The result is two complementary views. discovery::list("storage") returns all storage instances across all regions — useful for cache invalidation, which must propagate globally. discovery::list_local("storage") returns only the current region's instances — useful for quorum operations, where cross-region latency would make consensus impractically slow.

WAL Tailer

Cross-region storage replication is handled by the WAL tailer, a lightweight service that reads the write-ahead log files produced by local storage instances and replays them to remote storage instances. It runs one instance per region.

The tailer discovers local storage instances via discovery::list_local("storage") and remote instances by subtracting the local set from discovery::list("storage"). For each local instance, it maintains a byte offset into the WAL file and periodically reads new entries:

// WAL entry format (same as storage engine)
VPUT key=value@version
VDEL key@version

Each new entry is sent to every remote storage instance via storage::replicate_put() or storage::replicate_delete(). The versioned replication protocol ensures idempotency: if an entry has already been applied (because its version is older than the current version for that key), the remote instance simply ignores it.

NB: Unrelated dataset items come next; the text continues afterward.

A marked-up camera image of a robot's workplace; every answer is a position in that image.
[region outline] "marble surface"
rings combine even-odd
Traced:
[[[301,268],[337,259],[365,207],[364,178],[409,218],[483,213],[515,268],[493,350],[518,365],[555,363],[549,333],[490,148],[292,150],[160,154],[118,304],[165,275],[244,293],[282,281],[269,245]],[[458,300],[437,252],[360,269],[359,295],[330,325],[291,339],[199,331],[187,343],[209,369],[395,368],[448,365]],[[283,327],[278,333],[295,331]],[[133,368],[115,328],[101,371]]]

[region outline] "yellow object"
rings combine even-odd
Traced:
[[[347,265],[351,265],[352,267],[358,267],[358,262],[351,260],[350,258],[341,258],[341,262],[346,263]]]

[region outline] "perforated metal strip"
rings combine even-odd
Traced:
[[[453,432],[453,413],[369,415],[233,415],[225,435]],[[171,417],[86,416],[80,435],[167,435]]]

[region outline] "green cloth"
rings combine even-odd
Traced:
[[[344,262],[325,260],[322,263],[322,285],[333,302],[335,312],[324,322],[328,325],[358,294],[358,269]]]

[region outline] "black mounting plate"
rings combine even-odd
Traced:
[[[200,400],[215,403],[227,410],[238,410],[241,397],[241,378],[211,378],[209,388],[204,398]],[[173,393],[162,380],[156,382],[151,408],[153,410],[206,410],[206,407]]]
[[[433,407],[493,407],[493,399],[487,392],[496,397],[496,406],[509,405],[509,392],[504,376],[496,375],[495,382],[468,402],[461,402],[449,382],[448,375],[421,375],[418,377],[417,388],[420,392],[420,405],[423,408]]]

When storage compaction occurs (the WAL is truncated and a snapshot is written), the tailer detects the file size decrease, reads the snapshot entries, and resends them. This is safe because replicated writes are idempotent.

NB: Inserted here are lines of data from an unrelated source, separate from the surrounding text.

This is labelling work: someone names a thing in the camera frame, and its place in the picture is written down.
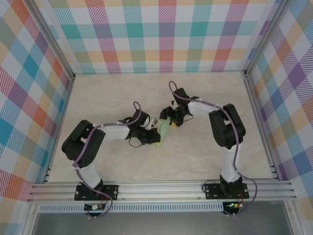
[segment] black mounting plate
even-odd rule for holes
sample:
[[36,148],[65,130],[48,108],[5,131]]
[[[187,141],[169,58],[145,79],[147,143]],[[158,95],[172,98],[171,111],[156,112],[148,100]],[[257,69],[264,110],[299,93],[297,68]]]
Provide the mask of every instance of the black mounting plate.
[[[203,189],[205,191],[206,199],[241,199],[241,195],[239,193],[236,193],[231,197],[225,197],[220,184],[205,184]],[[245,192],[245,189],[248,189],[246,184],[242,184],[239,191],[243,194],[244,199],[248,199],[249,192]]]
[[[118,185],[103,185],[101,187],[101,191],[109,195],[113,201],[117,200]],[[78,192],[78,194],[75,193],[75,196],[74,196],[75,201],[100,201],[101,200],[101,195],[99,195],[98,193],[94,193],[83,184],[77,185],[76,192]]]

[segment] marble surface
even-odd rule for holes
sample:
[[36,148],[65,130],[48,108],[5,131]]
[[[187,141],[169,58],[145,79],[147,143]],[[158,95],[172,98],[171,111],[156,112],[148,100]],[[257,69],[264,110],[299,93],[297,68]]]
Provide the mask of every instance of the marble surface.
[[[250,178],[271,177],[239,72],[129,73],[77,76],[49,181],[78,180],[61,146],[81,120],[116,122],[134,114],[133,101],[138,101],[151,117],[158,118],[173,100],[168,89],[170,80],[183,87],[189,96],[197,95],[221,106],[234,104],[246,127],[240,171]],[[137,143],[137,139],[132,140],[133,145]],[[104,142],[94,162],[105,181],[218,179],[222,150],[214,141],[209,121],[195,117],[180,128],[170,127],[159,150],[154,144],[133,148],[126,140]]]

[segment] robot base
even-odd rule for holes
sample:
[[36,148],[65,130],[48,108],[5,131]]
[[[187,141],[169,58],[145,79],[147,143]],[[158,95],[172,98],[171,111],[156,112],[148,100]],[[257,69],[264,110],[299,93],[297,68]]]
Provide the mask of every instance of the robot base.
[[[109,195],[113,201],[117,200],[118,195],[118,185],[103,185],[101,182],[95,187],[95,190],[103,192]],[[76,192],[74,196],[75,201],[106,201],[106,198],[99,193],[95,193],[87,188],[85,185],[79,183],[76,187]]]
[[243,199],[249,198],[249,192],[246,184],[242,183],[238,192],[234,193],[230,197],[225,197],[221,184],[205,184],[204,185],[205,198],[206,199],[241,199],[242,196],[239,192],[242,193]]

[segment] green object
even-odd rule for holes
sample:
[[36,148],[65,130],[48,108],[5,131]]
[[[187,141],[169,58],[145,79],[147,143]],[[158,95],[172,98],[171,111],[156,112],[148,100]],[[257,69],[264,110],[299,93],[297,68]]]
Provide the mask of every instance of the green object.
[[157,128],[158,133],[161,136],[161,141],[156,144],[156,149],[159,149],[162,145],[162,142],[170,128],[170,120],[159,121],[159,126]]

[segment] plaid wall
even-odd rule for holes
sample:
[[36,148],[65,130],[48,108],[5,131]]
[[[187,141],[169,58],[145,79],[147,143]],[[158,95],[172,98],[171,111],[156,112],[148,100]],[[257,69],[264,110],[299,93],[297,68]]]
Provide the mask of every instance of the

Cache Invalidation Across Regions

The caching service already supports multiple consistency modes: eventual, quorum, and strong (see Chapter 22). With federated discovery, discovery::list("caching") now returns cache instances from all regions. The existing replication logic — which propagates SET and DELETE operations to peers — automatically extends across regions.

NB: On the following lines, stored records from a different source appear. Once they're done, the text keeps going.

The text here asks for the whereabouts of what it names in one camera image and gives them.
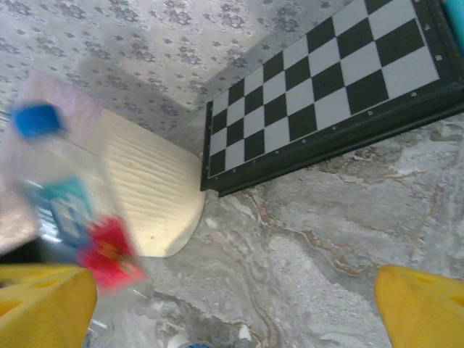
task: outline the marble floor
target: marble floor
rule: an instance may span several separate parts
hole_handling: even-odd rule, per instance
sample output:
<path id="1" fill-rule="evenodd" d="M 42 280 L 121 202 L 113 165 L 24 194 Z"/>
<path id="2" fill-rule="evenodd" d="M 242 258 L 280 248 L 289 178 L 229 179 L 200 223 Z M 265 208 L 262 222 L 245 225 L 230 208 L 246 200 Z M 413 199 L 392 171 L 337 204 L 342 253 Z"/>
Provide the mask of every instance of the marble floor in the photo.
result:
<path id="1" fill-rule="evenodd" d="M 199 154 L 203 119 L 169 139 Z M 152 295 L 90 347 L 387 348 L 380 265 L 464 278 L 464 115 L 218 198 L 190 242 L 146 258 Z M 232 345 L 240 329 L 252 344 Z"/>

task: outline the floral wall
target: floral wall
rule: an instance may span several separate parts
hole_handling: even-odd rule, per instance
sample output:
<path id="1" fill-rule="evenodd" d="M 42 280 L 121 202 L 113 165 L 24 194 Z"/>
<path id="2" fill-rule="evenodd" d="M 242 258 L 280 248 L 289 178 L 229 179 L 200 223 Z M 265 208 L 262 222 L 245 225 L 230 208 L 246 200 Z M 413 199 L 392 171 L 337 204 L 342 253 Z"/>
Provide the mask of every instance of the floral wall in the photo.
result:
<path id="1" fill-rule="evenodd" d="M 163 134 L 347 2 L 0 0 L 0 110 L 39 69 Z"/>

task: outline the chessboard frame
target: chessboard frame
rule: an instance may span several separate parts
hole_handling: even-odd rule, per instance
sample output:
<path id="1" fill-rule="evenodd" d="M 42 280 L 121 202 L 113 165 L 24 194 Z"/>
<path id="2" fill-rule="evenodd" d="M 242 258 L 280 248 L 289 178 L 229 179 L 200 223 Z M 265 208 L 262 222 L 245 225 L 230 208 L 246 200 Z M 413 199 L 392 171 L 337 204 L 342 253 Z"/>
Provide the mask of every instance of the chessboard frame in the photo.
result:
<path id="1" fill-rule="evenodd" d="M 413 0 L 419 23 L 431 26 L 425 39 L 440 79 L 290 143 L 278 151 L 209 177 L 213 101 L 207 103 L 201 190 L 219 196 L 249 188 L 295 170 L 329 160 L 397 134 L 464 111 L 464 64 L 439 1 Z"/>

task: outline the black square
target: black square
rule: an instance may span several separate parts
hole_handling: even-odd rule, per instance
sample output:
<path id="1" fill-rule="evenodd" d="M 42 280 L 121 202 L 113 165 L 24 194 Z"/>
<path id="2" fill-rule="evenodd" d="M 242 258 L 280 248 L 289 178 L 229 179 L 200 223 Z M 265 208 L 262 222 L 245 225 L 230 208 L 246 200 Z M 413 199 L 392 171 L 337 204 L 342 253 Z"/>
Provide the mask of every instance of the black square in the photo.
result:
<path id="1" fill-rule="evenodd" d="M 318 49 L 323 44 L 335 37 L 334 22 L 332 17 L 324 20 L 321 24 L 314 27 L 307 35 L 307 48 L 309 53 Z"/>
<path id="2" fill-rule="evenodd" d="M 312 78 L 312 91 L 315 101 L 343 87 L 344 81 L 340 63 L 332 65 Z"/>
<path id="3" fill-rule="evenodd" d="M 305 57 L 285 70 L 286 90 L 288 91 L 310 77 L 310 61 Z"/>
<path id="4" fill-rule="evenodd" d="M 245 138 L 245 161 L 264 154 L 264 130 Z"/>
<path id="5" fill-rule="evenodd" d="M 414 52 L 424 45 L 415 20 L 403 24 L 379 38 L 376 42 L 378 56 L 382 66 L 394 62 L 405 55 Z"/>
<path id="6" fill-rule="evenodd" d="M 349 109 L 352 114 L 372 107 L 389 98 L 382 71 L 362 78 L 347 86 Z"/>
<path id="7" fill-rule="evenodd" d="M 374 13 L 381 7 L 387 5 L 391 0 L 365 0 L 365 6 L 368 9 L 368 14 Z"/>
<path id="8" fill-rule="evenodd" d="M 277 53 L 274 57 L 269 59 L 262 65 L 264 75 L 264 82 L 270 80 L 281 71 L 283 71 L 283 51 Z"/>
<path id="9" fill-rule="evenodd" d="M 241 79 L 235 85 L 229 88 L 229 105 L 232 105 L 245 93 L 245 79 Z"/>
<path id="10" fill-rule="evenodd" d="M 221 111 L 212 118 L 212 134 L 217 133 L 227 126 L 227 109 Z"/>
<path id="11" fill-rule="evenodd" d="M 244 138 L 244 119 L 232 123 L 227 127 L 227 146 Z"/>
<path id="12" fill-rule="evenodd" d="M 262 105 L 262 86 L 245 96 L 245 115 Z"/>
<path id="13" fill-rule="evenodd" d="M 268 127 L 287 116 L 285 94 L 278 96 L 264 106 L 264 125 Z"/>
<path id="14" fill-rule="evenodd" d="M 210 157 L 210 177 L 223 172 L 225 169 L 225 150 Z"/>
<path id="15" fill-rule="evenodd" d="M 317 129 L 314 104 L 289 116 L 290 141 L 306 136 Z"/>
<path id="16" fill-rule="evenodd" d="M 369 25 L 369 19 L 365 18 L 358 24 L 352 26 L 350 29 L 340 34 L 336 40 L 339 44 L 341 59 L 369 44 L 374 40 Z"/>

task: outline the chessboard
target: chessboard
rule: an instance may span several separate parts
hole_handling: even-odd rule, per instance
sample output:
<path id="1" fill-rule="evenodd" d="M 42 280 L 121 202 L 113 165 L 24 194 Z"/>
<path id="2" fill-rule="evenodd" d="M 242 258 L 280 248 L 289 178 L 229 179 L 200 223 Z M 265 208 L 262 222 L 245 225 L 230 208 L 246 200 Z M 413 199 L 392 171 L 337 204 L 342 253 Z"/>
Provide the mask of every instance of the chessboard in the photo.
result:
<path id="1" fill-rule="evenodd" d="M 430 99 L 446 105 L 431 115 Z M 354 0 L 208 104 L 202 189 L 237 191 L 462 101 L 462 57 L 439 5 Z"/>

In eventual mode, cache writes are replicated asynchronously to all peers including those in remote regions. In quorum mode, the write waits for one peer acknowledgment, which will typically come from a local peer (since local responses arrive first). In strong mode, the write waits for all peers, including remote ones — which means it pays the full cross-region latency penalty.

Region Configuration

Each region is configured via a region.env file that is sourced at startup. The only required setting is DISCOVERY_PEERS — the WireGuard addresses of the other regions' discovery instances. This single variable bootstraps the entire cross-region topology:

# SFO (10.0.0.1) — peers are NYC and AMS
REGION=sfo
DISCOVERY_PEERS=10.0.0.2:10200,10.0.0.3:10200

# NYC (10.0.0.2) — peers are SFO and AMS
REGION=nyc
DISCOVERY_PEERS=10.0.0.1:10200,10.0.0.3:10200

# AMS (10.0.0.3) — peers are SFO and NYC
REGION=ams
DISCOVERY_PEERS=10.0.0.1:10200,10.0.0.2:10200

Compare this with the previous approach, which required separate STORAGE_PEERS and CACHE_PEERS environment variables listing every remote instance of every service. Federated discovery reduces the configuration surface to a single variable per region.

Latency Trade-offs

The inter-region latencies in our three-region deployment are roughly:

SFO ↔ NYC    ~74ms RTT
SFO ↔ AMS   ~165ms RTT
NYC ↔ AMS    ~92ms RTT

These latencies make cross-region quorum consensus impractical for most workloads. A storage write with W=2 quorum that includes a remote peer would add 74–165ms to every write. Instead, our architecture uses local quorum for consistency within a region (fast, sub-millisecond) and asynchronous replication across regions (eventually consistent, but no latency penalty on the write path).

This is the fundamental trade-off of global distribution: you can have strong consistency across regions or low-latency writes, but not both. Our system chooses low-latency writes with eventual cross-region consistency. For workloads that require stronger guarantees, the caching layer's strong consistency mode is available — at the cost of cross-region latency on every operation.